While device and chipmakers obviously need to religiously update their firmware, it’s incumbent on IT administrators, security vendors and, yes, end users to consistently monitor the security-threat landscape and apply these patches and updates as they’re pushed out.

According to Solid State Systems LLC, a New York-based IT security and optimization consultancy, along with updating firmware, companies should also beware of untrusted USBs. Malware can be quickly and effectively embedded into the firmware of most USB drives and transferred onto the computer or device. Some companies are flatly banning USBs altogether.

It also recommends buying hardware with built-in firmware security installed such as Dell’s BIOS verification method which compares the BIOS image against the official hash generated and stored on the server.

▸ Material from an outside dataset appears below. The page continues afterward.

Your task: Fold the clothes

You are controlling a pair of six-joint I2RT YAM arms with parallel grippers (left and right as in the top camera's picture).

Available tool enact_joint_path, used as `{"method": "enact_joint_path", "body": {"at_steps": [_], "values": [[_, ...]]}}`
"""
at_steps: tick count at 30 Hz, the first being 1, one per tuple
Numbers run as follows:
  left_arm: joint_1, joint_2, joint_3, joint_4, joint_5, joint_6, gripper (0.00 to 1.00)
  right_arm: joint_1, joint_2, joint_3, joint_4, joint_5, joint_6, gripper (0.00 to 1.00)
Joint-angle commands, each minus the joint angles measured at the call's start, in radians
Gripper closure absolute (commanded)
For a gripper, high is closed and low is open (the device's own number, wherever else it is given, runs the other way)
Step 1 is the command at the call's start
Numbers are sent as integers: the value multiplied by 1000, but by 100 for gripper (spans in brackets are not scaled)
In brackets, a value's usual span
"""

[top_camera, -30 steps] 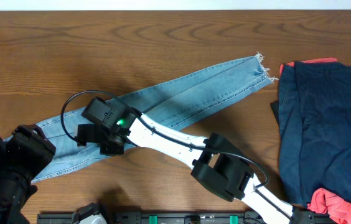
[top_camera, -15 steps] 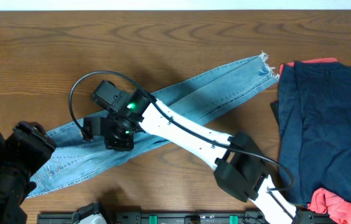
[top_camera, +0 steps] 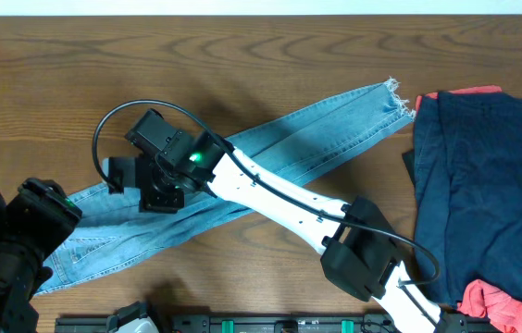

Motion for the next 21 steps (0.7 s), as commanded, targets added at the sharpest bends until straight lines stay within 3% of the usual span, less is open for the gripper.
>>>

These are the types of conversations IT security administrators need to have with all stakeholders throughout the organization. Relying solely on the manufacturers to keep your data and your company safe may not be the best strategy.

After the vulnerabilities were brought to its attention, Linksys put out a security advisory saying, essentially, there’s nothing to see here:

“We quickly tested the router models flagged … using the latest publicly available firmware (with default settings) and have not been able to reproduce (the threat),” it said. “Meaning that it is not possible for a remote hacker to retrieve sensitive information via this technique.”

Maybe that’s the case. Maybe not. Maybe just not yet.